PART-O subscale scores showed remarkable consistency throughout the PP period (Figure 2a-c). Out & About subscale scores were lower among DP participants than those interviewed PP, suggesting that the former group spent less time in the community during the pandemic; this difference was medium-sized (Figure 2a). PART-O Productivity and Social subscale scores did not vary by time period.
FIGURE .2PART-O Subscale Scores Across Time (October 2017 – June 2021). Note. PART-O = Participation Assessment with Recombined Tools-Objective. Shaded area represents data collected during COVID-19 pandemic.
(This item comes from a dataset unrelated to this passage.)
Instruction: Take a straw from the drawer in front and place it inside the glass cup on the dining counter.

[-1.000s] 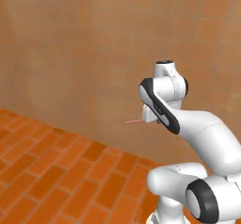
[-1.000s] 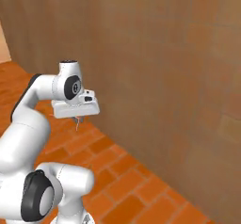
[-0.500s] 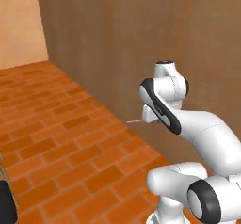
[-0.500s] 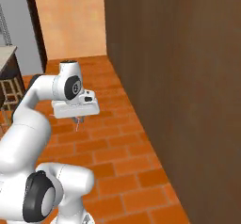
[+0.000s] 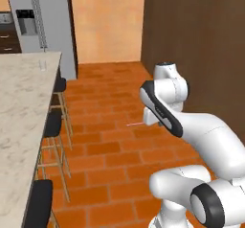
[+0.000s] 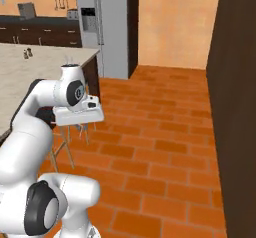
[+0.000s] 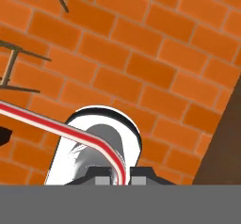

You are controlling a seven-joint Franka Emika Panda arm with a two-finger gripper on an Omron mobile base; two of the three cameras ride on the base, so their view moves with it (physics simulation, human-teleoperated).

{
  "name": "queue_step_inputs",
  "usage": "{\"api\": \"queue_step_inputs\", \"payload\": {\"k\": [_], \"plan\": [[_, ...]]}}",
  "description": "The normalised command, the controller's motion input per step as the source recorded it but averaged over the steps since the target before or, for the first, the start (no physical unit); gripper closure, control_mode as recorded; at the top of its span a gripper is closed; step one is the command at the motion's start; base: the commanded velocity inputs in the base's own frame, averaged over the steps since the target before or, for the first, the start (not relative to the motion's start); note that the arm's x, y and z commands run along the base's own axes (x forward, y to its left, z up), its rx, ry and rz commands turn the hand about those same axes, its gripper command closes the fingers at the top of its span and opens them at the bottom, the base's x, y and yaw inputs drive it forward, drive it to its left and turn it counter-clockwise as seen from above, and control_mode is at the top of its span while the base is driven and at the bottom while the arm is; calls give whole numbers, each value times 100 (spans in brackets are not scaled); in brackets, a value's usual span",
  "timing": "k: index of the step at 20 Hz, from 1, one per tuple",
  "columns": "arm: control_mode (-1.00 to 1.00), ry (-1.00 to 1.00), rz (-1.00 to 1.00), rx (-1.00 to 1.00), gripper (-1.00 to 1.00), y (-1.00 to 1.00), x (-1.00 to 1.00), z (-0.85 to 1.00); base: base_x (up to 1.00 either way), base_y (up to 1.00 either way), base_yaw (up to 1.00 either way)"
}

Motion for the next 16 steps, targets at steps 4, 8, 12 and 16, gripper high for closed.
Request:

In the full sample, effects were typically small and differed across PART-O subscales. Higher educational attainment, employment, and marriage were associated with higher Out & About scores, while greater anxiety and depression symptom severities were associated with lower Out & About scores (small effects). Higher household income, less disability, and higher life satisfaction ratings were also associated with higher Out & About scores (all medium effects).
Younger age, higher educational attainment, marriage, greater time since injury, problematic substance use, and higher life satisfaction were associated with higher Productivity scores in the full sample, while higher depression and anxiety symptom severities were associated with lower Productivity (all small effects). Black participants reported lower Productivity relative to all other groups, and White participants reported higher scores compared to all other groups (all small effects). Small effects were also seen for injury mechanism: Productivity was higher in those with motor vehicle accidents and lower in those with falls, as compared to other injury mechanisms. Higher household income and less disability were associated with higher Productivity (medium effects). Large correlations were observed between employment status and Productivity because employment status contributes to the calculation of this subscale.
In the full sample, there were small associations between race and ethnicity, educational attainment, household income, depression symptom severity, and anxiety symptom severity with Social Relations (direction of effects same as described above for Productivity). Being employed and having less disability were associated with lower Social Relations (small effects), while life satisfaction and being married were positively associated with Social Relations (medium effects). Notably, marital status is included in the calculation of the Social Relations subscale, with marriage conferring higher scores.
The magnitudes of correlations between the predictors and PART-O subscales did not differ by time period (Table 4).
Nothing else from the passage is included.